Contributo del Rettore dell’Università Piemonte Orientale Prof. Paolo Garbarino

STRUMENTI DA AFFERMARE E RAFFORZARE


L'innovazione scientifica e tecnologica e l'imprenditorialità della ricerca sono la chiave per la competitività del sistema economico e produttivo locale e nazionale. Molto è stato fatto, molto resta ancora da fare.
Siamo ancora troppo spesso consumatori, più che produttori, di ricerca e innovazione. Troppo spesso utilizziamo le innovazioni degli altri, sviluppandone nuove applicazioni.
Gli strumenti legislativi, finanziari ed organizzativi utilizzati nel passato, già rinnovati, devono essere ulteriormente affinati e rafforzati.
Da tempo la posizione italiana nella graduatoria internazionale per investimenti in ricerca, sia da parte dello Stato sia da parte delle imprese private, non è quella che ci competerebbe.
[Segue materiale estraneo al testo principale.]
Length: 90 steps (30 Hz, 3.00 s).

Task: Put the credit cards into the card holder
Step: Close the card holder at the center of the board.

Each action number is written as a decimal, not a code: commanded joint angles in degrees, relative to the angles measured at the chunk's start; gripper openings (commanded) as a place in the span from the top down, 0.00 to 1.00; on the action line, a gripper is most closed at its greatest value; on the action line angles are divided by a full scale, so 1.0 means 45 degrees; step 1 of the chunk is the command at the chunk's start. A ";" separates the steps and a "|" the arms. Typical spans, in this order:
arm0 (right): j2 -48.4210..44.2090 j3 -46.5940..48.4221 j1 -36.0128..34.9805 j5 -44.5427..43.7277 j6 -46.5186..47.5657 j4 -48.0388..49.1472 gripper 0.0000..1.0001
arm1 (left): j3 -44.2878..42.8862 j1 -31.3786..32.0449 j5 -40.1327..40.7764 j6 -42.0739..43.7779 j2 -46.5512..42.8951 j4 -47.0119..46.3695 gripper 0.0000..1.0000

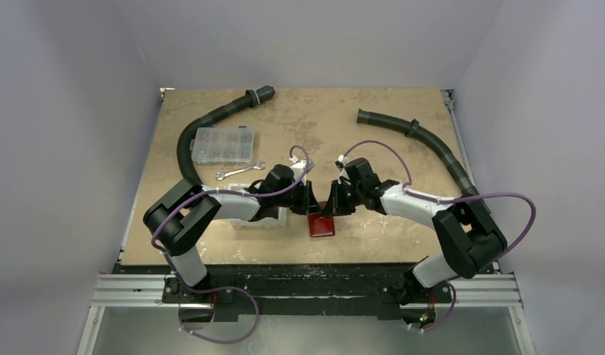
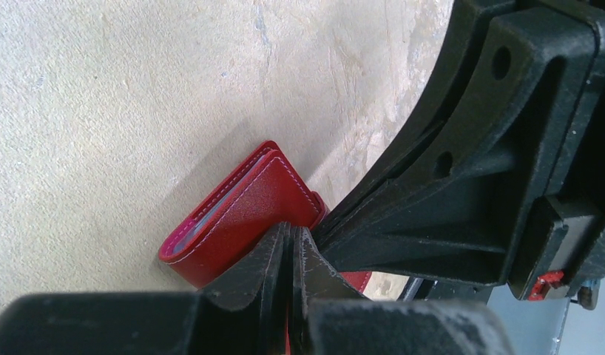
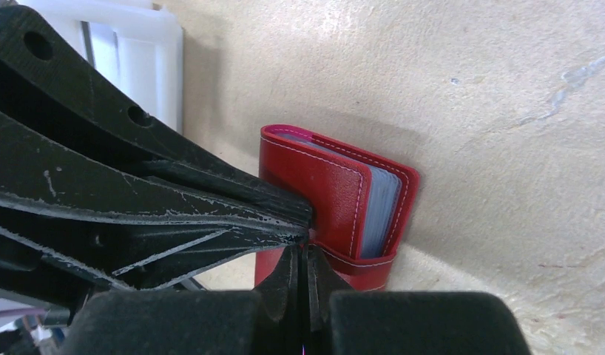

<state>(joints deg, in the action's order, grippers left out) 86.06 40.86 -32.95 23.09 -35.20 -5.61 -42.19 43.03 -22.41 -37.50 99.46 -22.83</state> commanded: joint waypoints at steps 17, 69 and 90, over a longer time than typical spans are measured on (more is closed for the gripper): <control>-0.0480 -0.1075 -0.2995 -0.4793 -0.4532 0.0739 1.00 | -0.0073 -0.0085 -0.0236 0.0051 -0.1000 0.1534 0.88; 0.0131 -0.0753 -0.0247 -0.2586 -0.4581 0.0699 1.00 | 0.1379 0.0036 -0.0096 0.0654 -0.1564 0.1712 0.86; 0.0675 -0.0417 -0.1139 -0.4419 -0.1188 -0.1339 1.00 | 0.0733 -0.0530 0.0271 0.0623 -0.0923 0.1637 0.92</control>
<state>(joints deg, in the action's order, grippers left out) 87.26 42.98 -37.50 8.43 -47.75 -5.50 -37.08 41.17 -22.90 -35.29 92.84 -11.49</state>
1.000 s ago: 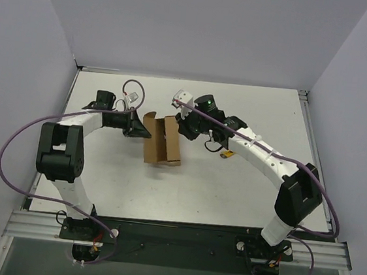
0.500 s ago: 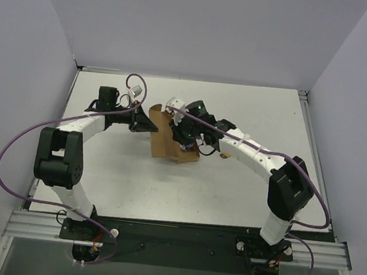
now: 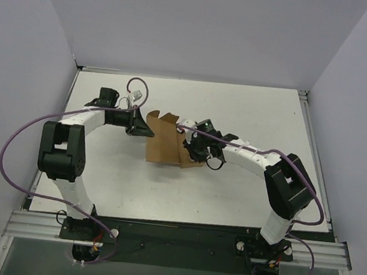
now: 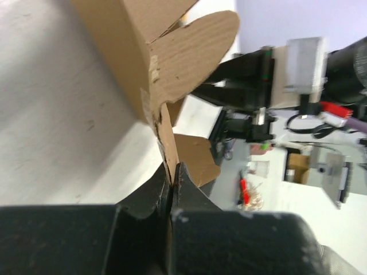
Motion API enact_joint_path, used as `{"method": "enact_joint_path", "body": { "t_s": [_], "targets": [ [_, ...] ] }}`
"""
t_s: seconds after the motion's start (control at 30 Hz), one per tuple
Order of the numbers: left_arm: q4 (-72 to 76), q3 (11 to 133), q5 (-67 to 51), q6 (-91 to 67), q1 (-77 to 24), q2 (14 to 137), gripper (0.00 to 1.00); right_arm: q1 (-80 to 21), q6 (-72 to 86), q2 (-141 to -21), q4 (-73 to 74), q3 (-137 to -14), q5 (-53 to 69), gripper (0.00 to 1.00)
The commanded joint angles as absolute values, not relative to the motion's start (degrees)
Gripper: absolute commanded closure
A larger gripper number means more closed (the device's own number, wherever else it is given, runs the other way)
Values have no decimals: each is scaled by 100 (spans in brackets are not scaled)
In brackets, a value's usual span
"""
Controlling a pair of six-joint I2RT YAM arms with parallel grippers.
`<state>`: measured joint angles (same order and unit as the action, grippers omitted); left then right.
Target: Unpack the express box
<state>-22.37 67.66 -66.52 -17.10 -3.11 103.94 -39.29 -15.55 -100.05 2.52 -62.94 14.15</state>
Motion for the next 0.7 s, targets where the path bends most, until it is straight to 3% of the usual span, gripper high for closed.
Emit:
{"method": "enact_joint_path", "body": {
  "t_s": [0.0, 0.17, 0.53, 0.57, 0.63, 0.67],
  "targets": [
    [-3822, 7409, -6083, -1, -264, 10634, 100, -3745, -1819, -9520, 79, -5759, 1239, 100],
    [-3868, 7488, -5634, 475, -264, 10749, 100, -3727, -1618, -9185, 44, -5423, 1388, 100],
    [-4087, 7409, -4877, 1019, -457, 10688, 100, -3639, -1731, -8640, 167, -5879, 1389, 100],
    [-4035, 7400, -5061, 1020, -466, 10574, 100, -3586, -1792, -8596, 193, -6010, 1406, 96],
    [-3999, 7374, -5255, 993, -509, 10468, 100, -3560, -2151, -8534, 359, -6143, 1607, 76],
    [-4016, 7383, -5439, 1011, -527, 10389, 100, -3560, -2362, -8525, 473, -6300, 1730, 57]
  ]
}}
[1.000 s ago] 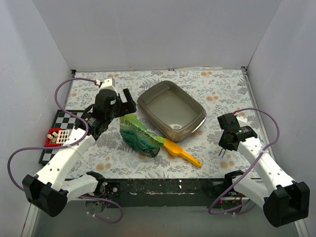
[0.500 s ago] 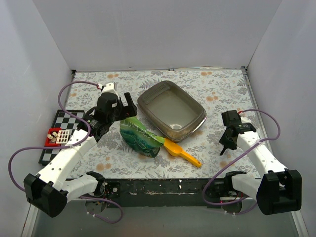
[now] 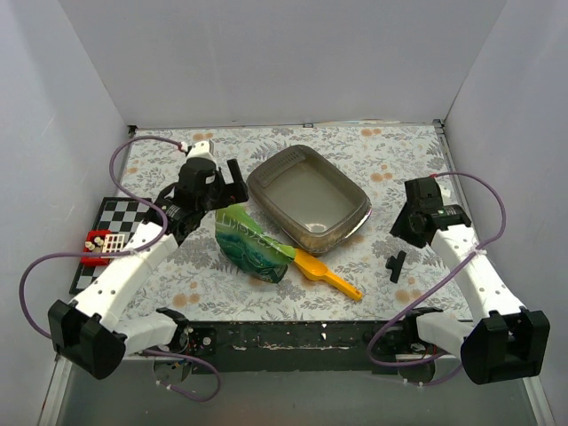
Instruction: Fill the litter box with clean litter
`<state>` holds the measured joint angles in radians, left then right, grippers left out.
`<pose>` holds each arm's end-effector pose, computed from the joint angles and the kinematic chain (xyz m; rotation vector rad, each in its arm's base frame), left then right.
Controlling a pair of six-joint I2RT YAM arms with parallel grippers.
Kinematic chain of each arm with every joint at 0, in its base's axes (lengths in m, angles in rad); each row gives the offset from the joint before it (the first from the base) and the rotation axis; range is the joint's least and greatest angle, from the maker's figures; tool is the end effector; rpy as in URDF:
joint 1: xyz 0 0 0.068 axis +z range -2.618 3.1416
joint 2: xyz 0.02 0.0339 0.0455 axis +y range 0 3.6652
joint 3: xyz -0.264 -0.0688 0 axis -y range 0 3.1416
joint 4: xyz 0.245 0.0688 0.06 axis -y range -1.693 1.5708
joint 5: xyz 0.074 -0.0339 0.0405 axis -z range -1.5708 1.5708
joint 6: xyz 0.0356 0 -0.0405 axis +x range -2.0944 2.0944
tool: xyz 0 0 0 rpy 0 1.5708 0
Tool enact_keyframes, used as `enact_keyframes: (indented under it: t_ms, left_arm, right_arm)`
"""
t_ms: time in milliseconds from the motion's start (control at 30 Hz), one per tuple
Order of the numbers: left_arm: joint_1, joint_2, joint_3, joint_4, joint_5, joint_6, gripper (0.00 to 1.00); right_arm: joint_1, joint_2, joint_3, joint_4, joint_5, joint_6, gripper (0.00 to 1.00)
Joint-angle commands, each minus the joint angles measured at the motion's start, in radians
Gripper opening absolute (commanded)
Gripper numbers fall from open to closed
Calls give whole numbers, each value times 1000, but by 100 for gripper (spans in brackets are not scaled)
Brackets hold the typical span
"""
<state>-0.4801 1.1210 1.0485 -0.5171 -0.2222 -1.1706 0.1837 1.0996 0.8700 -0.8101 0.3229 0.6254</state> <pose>0.2203 -0.1059 0.3329 -0.8792 2.0521 -0.7060 0.2055 0.0267 0.2585 0.6633 2.4432 -0.1079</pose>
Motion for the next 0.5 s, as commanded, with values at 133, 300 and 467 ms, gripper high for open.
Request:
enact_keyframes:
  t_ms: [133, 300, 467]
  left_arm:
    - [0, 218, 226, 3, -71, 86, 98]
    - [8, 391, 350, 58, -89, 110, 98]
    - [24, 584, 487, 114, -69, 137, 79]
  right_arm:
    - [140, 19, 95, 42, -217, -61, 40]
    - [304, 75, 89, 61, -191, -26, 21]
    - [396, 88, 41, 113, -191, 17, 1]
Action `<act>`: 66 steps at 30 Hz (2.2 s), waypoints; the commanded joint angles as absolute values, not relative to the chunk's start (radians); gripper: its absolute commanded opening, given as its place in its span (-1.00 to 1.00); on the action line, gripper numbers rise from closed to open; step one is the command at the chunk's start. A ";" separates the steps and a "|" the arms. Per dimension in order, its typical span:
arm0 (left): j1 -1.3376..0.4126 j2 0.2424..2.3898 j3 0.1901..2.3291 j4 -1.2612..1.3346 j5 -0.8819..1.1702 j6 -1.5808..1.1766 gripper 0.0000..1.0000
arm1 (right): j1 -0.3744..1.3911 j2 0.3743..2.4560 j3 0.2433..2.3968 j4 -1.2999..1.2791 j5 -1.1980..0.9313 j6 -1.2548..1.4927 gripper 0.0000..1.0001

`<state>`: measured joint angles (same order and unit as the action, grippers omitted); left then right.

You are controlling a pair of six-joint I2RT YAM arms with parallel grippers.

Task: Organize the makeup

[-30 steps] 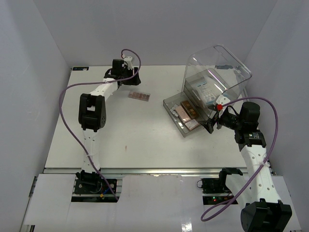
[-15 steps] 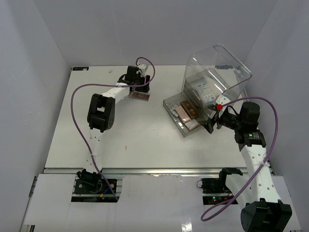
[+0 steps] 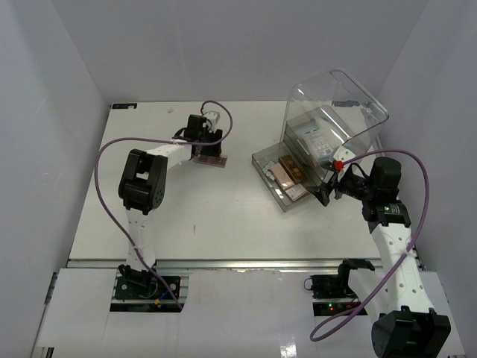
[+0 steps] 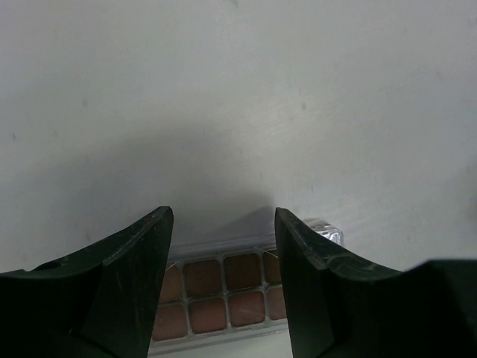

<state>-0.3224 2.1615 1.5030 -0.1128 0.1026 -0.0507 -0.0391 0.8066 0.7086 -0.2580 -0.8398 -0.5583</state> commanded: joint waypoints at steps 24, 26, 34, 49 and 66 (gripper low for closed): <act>-0.292 1.278 1.003 -0.335 0.046 -0.236 0.78 | 0.549 1.012 0.815 -0.444 -0.640 -0.804 0.80; -0.277 1.225 0.960 -0.323 0.024 -0.236 0.96 | 0.616 1.128 0.894 -0.440 -0.583 -0.778 0.81; -0.241 0.724 0.667 -0.230 -0.260 -0.184 0.96 | 0.880 1.637 1.264 -0.296 -0.298 -0.448 0.80; -0.230 0.499 0.626 -0.194 -0.385 -0.160 0.96 | 0.963 2.266 1.881 -0.289 -0.244 -0.272 0.80; -0.230 0.517 0.629 -0.193 -0.324 -0.164 0.96 | 0.962 2.315 1.822 -0.365 -0.271 -0.411 0.80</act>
<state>-0.2348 0.5171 0.6285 -0.2020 -0.3487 -0.1692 0.9627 2.3146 1.8662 -0.3346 -0.2422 -0.3570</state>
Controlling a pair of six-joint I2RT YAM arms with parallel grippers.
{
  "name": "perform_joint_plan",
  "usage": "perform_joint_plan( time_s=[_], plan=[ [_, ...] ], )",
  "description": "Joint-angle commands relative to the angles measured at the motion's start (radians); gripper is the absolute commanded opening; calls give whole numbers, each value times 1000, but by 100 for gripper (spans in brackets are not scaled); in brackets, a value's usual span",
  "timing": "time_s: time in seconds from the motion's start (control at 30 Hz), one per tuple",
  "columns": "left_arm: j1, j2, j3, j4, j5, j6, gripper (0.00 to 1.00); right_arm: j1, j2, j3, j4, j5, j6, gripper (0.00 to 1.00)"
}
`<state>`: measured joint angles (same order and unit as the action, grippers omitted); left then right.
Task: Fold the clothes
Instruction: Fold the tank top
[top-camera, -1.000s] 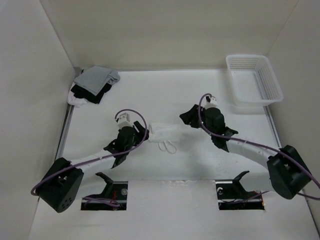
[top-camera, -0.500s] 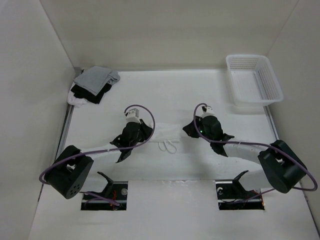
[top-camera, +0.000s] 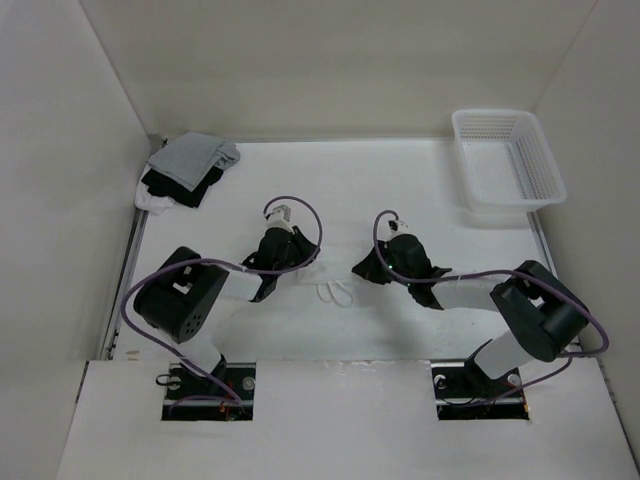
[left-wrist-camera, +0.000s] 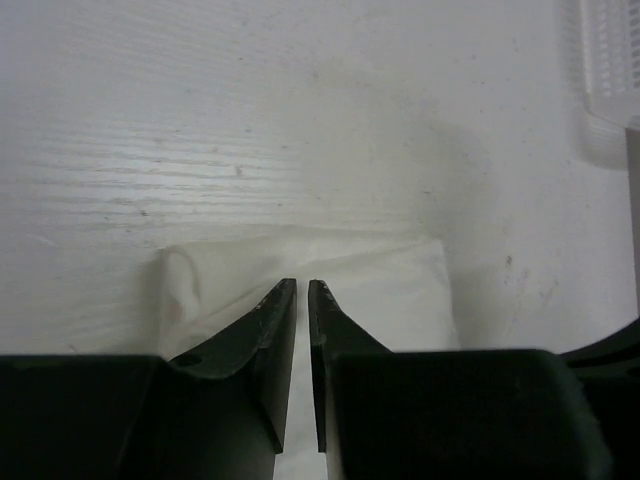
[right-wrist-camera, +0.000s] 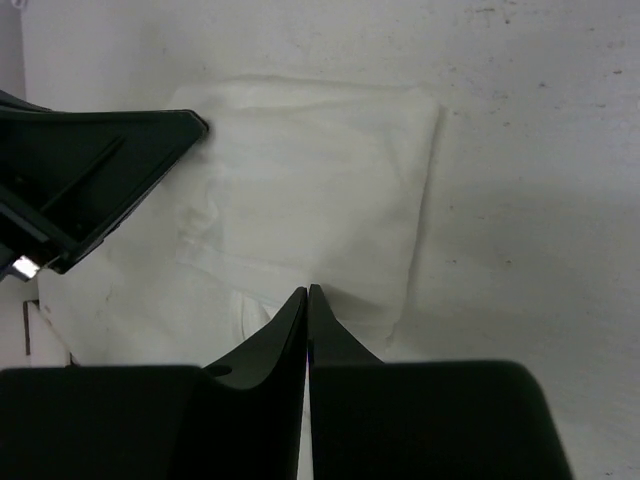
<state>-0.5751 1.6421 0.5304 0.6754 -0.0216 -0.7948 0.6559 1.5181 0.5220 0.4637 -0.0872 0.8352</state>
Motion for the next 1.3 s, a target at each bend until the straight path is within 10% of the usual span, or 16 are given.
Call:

Non possiamo però limitarci semplicemente a uno sforzo che punti al solo aumento delle risorse economiche disponibili.
Gli investimenti italiani in ricerca e sviluppo sono tra i più bassi nell'ambito comunitario; lo sono altrettanto gli investimenti in capitale di rischio che sfruttano progetti di ricerca realizzati nel nostro Paese.
Il quadro é dunque quello di una generale bassa propensione del Paese a sostenere lo sviluppo economico mediante l'innovazione scientifica e tecnologica basata sull'attività di ricerca.
I legami tra scienza e mercato, tra ricerca e innovazione non sono ancora sufficientemente saldi. Dobbiamo puntare a maggiore integrazione tra scienza e mercato, a condizioni Più favorevoli alla valorizzazione dei ricercatori, all’aumento di investimenti esteri diretti nei settori dell’alta tecnologia.
La complessità della sfida supera gli aspetti puramente quantitativi e finanziari e riguarda altri nodi cruciali: l'attrazione di investimenti privati nella ricerca; lo sviluppo di una ricerca più imprenditoriale; l'aumento della ricaduta socio-economica della ricerca; l'aumento della massa critica del sistema "ricerca" distrettuale e nazionale.
Si tratta, in definitiva, di dare al Paese una nuova strategia dell'innovazione, che spinga anche le nostre piccole e medie imprese a investire in ricerca e a partecipare a progetti congiunti con università e con altre imprese.
La competizione internazionale richiede continuamente nuove strategie di ricerca e di sviluppo e un modello di intervento teso sia a valorizzare i punti di forza del nostro sistema produttivo sul mercato internazionale, sia a rafforzare la nostra presenza in settori di eccellenza e ad alto contenuto di conoscenza: nano- e micro-tecnologie, biotecnologie, ICT.
Come previsto anche dagli strumenti di intervento europei, è necessario continuare a investire su centri di eccellenza, distretti tecnologici, progetti integrati, poli di ricerca e innovazione di livello internazionale che attirino talenti.
Le ricadute economiche, a medio e lungo termine, non possono non essere significative e remunerative degli investimenti operati.
Il distretto piemontese dimostra le potenzialità, anche occupazionali, offerte da una efficace strategia dell'innovazione e dell'evoluzione da "industriale" a "tecnologica".
Questa strategia, peraltro, in linea con le misure per il rilancio del nostro sistema scientifico previste dal Programma Nazionale della Ricerca: sviluppo e valorizzazione del capitale umano per e attraverso la ricerca, eccellenza nelle attività di ricerca di base, multidisciplinarietà, internazionalizzazione, collaborazione pubblico-privato, concentrazione su punti di forza e settori strategici.
Un sistema universitario protagonista e di eccellenza è uno degli ingredienti per il successo, in sinergia con l'iniziativa di imprese, strutture finanziarie, enti locali e di tutte le realtà istituzionali coinvolte nel sostegno alle iniziative rivolte alla ricerca e all'alta formazione.
E' con ottimismo che guardiamo al consolidarsi di progetti finalizzati a sostenere dal punto di vista finanziario e gestionale iniziative volte ad accelerare l'impatto socioeconomico e imprenditoriale dei risultati della ricerca, promuovendone l'ulteriore evoluzione in idee d'impresa.